P.S. According to CBO Social Security is underfunded by $6.5T. The $2.6T "trust fund" only covers about 29% of future obligations net of SS taxes. So not only did voters choose to spend the trust fund, they've also chosen to under tax themselves relative to the benefits they've promised themselves by a very large margin. Pretty irresponsible bunch these folks.


Because that $6.5T is a big figure... I want to put it into context.

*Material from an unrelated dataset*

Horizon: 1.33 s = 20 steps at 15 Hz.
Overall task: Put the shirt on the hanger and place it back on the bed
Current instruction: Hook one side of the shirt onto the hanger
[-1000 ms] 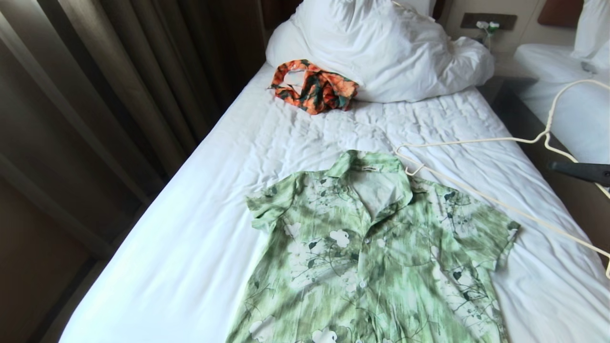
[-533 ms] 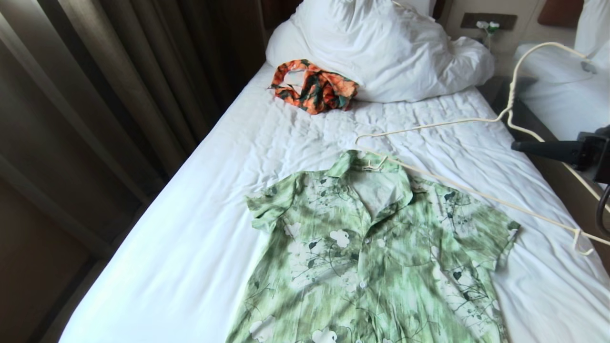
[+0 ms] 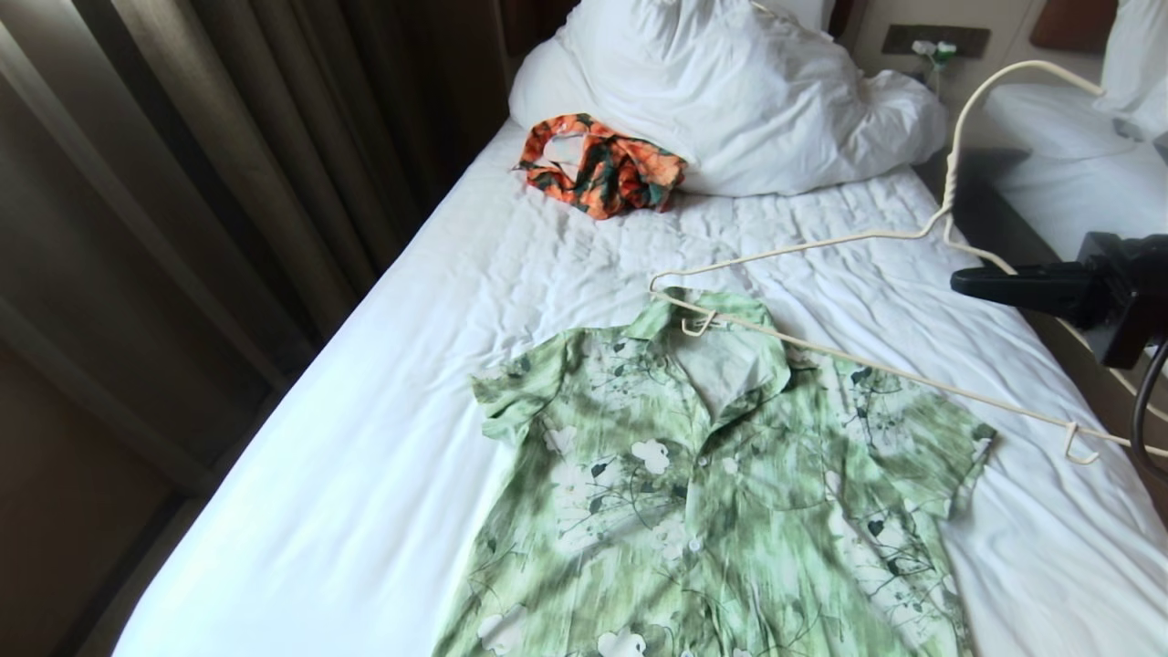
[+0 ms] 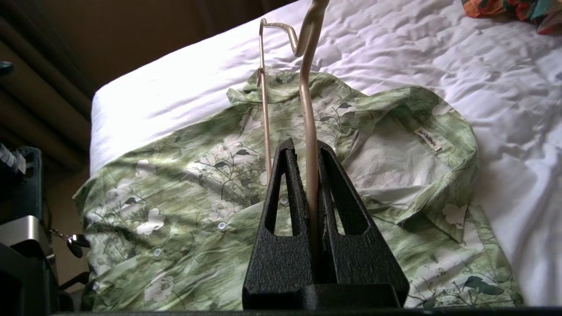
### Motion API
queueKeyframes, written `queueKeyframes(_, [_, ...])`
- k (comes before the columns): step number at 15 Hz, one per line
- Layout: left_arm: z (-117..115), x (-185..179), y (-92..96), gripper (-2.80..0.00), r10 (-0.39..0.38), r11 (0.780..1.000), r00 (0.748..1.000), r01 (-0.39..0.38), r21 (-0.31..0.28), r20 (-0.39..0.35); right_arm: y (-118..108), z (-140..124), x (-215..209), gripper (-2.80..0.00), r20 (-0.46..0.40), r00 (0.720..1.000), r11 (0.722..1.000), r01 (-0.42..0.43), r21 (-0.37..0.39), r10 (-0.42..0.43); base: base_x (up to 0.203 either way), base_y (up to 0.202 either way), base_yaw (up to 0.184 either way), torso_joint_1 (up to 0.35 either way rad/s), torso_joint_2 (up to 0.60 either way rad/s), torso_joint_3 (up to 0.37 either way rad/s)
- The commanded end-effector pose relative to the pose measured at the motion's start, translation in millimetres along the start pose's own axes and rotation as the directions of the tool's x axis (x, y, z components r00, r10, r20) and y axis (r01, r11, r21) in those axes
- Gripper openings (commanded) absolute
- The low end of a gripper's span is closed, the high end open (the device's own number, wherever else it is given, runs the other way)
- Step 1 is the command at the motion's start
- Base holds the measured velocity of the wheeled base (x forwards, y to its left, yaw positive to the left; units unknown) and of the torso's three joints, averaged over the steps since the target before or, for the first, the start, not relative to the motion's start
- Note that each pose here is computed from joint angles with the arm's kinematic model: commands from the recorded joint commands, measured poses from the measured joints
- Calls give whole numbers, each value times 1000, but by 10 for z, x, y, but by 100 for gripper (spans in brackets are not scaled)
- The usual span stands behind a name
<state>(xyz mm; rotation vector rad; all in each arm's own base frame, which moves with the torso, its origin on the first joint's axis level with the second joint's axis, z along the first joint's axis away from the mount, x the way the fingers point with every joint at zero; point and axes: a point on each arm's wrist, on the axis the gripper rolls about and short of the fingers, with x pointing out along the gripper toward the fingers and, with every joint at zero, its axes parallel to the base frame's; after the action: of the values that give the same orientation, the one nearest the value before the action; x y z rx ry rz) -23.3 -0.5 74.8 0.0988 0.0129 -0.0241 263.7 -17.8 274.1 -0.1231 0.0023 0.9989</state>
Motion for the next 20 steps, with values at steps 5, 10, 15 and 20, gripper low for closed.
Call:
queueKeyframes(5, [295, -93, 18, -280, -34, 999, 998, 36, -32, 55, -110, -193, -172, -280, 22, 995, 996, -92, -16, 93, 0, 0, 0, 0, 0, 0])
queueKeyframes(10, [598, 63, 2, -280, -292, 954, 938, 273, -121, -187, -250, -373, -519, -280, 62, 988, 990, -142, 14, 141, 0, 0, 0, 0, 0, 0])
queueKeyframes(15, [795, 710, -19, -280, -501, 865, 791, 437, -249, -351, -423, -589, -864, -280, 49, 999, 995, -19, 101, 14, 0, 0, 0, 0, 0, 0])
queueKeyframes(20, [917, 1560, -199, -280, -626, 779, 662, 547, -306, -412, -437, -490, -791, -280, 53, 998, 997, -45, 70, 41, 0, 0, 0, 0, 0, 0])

This must be what you looked at or the article you cited.


Quote:
For the 75-year projection period, the actuarial deficit is 2.22 percent of taxable payroll, 0.30 percentage point larger than in last year’s report. The opengroup unfunded obligation for OASDI over the 75-year period is $6.5 trillion in present value and is $1.1 trillion more than the measured level of a year ago. If the assumptions, methods, starting values, and the law had all remained unchanged, the unfunded obligation would have risen to about $5.8 trillion due to the change in the valuation date.
http://www.ssa.gov/oact/tr/2011/tr2011.pdf


It is a 75 year projection done this year up till 2086. Just to put that into context.... If it is the 75 year projection, to put that in context... If we went backward 75 years we would be in 1936, still in the grips of recovery from the great depression. Our cumulative PV GDP using current GDP ($14.2T) is $1065T.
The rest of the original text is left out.